How is the memes virus spread?

Please to note, Billy, that your questions DO get answered, and with good answers. Please don't accuse of avoiding to answer questions when you know you haven't answered questions.

That is a lesson learned, Billy.
 
Weasel words as usual, Q.

Try sticking the word 'Intelligent' in there...I know you are only on nodding terms with the word but even you must know the difference between inteligent life and pond life.
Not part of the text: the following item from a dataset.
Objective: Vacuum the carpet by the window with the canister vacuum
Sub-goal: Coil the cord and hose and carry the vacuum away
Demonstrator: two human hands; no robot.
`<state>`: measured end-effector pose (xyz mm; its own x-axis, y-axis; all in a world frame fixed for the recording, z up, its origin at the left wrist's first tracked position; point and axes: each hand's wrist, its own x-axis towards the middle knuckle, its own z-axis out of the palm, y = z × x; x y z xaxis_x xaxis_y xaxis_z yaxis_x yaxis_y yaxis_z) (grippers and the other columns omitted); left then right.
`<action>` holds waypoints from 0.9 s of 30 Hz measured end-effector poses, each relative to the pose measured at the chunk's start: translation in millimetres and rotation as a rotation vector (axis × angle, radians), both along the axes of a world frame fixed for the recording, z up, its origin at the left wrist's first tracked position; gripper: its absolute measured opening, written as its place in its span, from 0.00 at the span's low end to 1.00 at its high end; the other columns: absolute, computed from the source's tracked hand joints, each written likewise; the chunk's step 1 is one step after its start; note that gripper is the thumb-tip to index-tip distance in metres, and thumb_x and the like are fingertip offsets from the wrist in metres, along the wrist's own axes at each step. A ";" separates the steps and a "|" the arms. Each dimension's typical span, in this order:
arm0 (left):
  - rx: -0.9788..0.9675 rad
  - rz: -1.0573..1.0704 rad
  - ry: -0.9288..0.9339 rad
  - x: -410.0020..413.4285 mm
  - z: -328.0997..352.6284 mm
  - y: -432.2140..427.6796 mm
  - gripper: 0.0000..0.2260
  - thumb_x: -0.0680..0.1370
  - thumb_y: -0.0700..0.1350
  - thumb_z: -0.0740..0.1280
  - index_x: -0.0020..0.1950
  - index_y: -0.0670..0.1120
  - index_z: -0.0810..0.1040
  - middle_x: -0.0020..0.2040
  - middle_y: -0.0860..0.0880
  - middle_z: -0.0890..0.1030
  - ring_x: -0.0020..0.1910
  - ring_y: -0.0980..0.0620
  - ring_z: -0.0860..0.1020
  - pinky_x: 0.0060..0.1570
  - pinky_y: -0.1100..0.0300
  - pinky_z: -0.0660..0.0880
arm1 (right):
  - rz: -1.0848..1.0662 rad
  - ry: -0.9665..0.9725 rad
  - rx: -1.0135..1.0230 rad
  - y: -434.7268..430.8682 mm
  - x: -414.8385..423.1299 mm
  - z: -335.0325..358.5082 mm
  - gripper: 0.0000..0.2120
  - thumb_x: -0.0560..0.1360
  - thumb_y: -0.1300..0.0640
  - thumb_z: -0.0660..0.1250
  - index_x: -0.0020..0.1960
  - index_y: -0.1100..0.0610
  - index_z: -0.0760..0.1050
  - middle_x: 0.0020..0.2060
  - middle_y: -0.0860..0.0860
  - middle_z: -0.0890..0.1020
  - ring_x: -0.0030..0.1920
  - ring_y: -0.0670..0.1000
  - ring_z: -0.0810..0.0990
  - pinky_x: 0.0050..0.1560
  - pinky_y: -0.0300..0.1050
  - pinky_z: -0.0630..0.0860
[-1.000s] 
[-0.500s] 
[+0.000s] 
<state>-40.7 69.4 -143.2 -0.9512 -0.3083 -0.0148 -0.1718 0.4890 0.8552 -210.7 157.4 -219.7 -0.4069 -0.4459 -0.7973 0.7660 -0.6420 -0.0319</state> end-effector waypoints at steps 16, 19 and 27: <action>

Intelligence is merely a branch of evolution. Some lifeforms, not just humans, have evolved levels of intelligence, while others have not. Therefore, there isn't an expectation to find intelligent life when searching for it.
 
Only if they cause frizzy hair.

So what is a meme then? I know the "popular definition" but epistemologically it means nothing. :confused:

One new way of looking at it, which has probably developed from the meme concept is like this:

"Participatory Epistemology is a relatively new philosophical concept, paradigmatically articulated by Richard Tarnas and elaborated specifically in relation to Transpersonal psychology by Jorge Ferrer, Christopher Bache, and others. The Participatory Epistemology is constituted in the recognition that meaning is neither outside of the human mind, that is, in the "objective" world waiting to be discovered (the paradigmatically Modern/Structuralist worldview), nor that meaning is simply constructed or projected onto an inherently meaningless world by the "subjective" human mind (the paradigmatically Postmodern/Poststructuralist worldview). Rather, Tarnas argues, via Hegel, Goethe, Kuhn, Jung, and many other thinkers, that meaning is enacted through the participation of the human mind in the larger meaning of the cosmos. Thus, as in the dialectical movement that Hegel describes, the mind draws forth a meaning that exists in potentia in the cosmos, but which must go through the process of articulation by means of human consciousness. "
 
So what is a meme?

From the link above - you really should read them.

"Memes are essentially sets of instructions that can be followed to produce behavior."

From this, you should be able to determine what would constitute a meme.

Therefore, you should be able to determine if a weather report is a meme.